Dermot Michael Macgregor Morrah (26 April 1896 – 30 September 1974) was a British journalist for The Times and an expert on the British royal family.

== Education ==
Morrah was educated at Winchester College and went to New College, Oxford, where he studied mathematics for a year just before the outbreak of the First World War before enlisting in the British Army and fighting in France. There, he was wounded and returned to Oxford, changed his studies to modern history and gained a first-class degree. He became a Prize Fellow of All Souls College, and shared rooms with T. E. Lawrence. After dating his future wife under the eye of a nun who acted as a chaperone, his marriage forced him to end his Prize Fellowship, as they were required to be single.

== Career ==
Morrah was in the Civil Service for six years before joining the editorial staff of the Daily Mail in 1928. A few years later, he joined the editorial staff of The Times, where he worked for 30 years. During this time, he wrote books on Britain's monarchy and its constitution, and later began writing speeches for George VI during the Second World War. His books have included the History of the Times, The Royal Family: The Illustrated Story of the Royal Family's Service to Britain and the Commonwealth, The Work of the Queen and To Be a King, the last being about the early life of Charles, Prince of Wales. From 1945 to 1965, he was editor of The Round Table: A Quarterly Review of British Commonwealth Affairs.
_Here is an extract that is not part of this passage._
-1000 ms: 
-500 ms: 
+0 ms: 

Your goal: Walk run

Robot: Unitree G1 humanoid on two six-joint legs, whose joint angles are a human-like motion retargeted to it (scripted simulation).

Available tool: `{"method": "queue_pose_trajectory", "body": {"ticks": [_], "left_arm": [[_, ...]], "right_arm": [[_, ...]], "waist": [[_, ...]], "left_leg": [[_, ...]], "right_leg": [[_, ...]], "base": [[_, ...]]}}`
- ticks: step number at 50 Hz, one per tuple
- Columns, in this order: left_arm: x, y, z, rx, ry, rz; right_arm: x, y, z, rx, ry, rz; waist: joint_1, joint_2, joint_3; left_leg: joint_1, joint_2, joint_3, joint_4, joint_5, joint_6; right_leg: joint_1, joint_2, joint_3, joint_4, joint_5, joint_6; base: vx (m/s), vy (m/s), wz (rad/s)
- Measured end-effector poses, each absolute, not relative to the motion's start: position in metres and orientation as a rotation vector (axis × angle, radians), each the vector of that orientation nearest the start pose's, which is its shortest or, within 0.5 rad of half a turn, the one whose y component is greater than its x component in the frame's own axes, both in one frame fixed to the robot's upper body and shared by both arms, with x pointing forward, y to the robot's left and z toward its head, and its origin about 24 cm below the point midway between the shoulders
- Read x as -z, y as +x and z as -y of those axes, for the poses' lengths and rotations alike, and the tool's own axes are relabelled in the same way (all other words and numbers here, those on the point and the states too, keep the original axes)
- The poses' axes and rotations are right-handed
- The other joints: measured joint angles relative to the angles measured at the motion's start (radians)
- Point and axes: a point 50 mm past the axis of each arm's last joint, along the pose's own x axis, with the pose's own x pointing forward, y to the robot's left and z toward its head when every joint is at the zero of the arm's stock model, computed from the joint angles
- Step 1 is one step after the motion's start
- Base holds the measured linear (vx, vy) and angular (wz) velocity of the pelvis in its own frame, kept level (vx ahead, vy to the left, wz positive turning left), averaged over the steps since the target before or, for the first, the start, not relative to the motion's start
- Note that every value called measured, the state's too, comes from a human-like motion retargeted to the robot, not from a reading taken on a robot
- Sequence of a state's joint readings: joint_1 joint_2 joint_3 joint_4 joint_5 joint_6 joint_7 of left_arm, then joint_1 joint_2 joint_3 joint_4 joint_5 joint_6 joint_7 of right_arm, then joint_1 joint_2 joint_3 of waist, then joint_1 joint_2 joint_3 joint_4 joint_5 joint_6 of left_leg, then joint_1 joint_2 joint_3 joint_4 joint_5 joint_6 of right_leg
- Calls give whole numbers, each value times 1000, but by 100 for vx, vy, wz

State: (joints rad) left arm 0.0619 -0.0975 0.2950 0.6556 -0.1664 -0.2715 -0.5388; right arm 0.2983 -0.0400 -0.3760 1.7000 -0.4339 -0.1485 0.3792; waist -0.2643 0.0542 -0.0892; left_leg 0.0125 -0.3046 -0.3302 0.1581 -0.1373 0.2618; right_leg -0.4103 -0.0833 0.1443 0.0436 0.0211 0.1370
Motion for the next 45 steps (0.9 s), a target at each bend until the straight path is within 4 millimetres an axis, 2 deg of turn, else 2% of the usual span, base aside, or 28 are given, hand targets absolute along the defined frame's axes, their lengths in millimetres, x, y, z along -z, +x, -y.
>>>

He was an expert on heraldry and genealogy and a good court historian. His unpaid post of Arundel Herald Extraordinary was given to him on 27 April 1953. He had a friendly relationship with Queen Elizabeth The Queen Mother. In 1947, while Elizabeth II was still a princess, Morrah wrote a famous speech of hers given on her 21st birthday in southern Africa, which had been briefly lost in a bar. He was later an aide at the coronation of Elizabeth II.

He also wrote one, highly rated, detective novel, The Mummy Case Mystery.

He was a member of the College of Arms.

== Death ==
Morrah died on 30 September 1974, aged 78.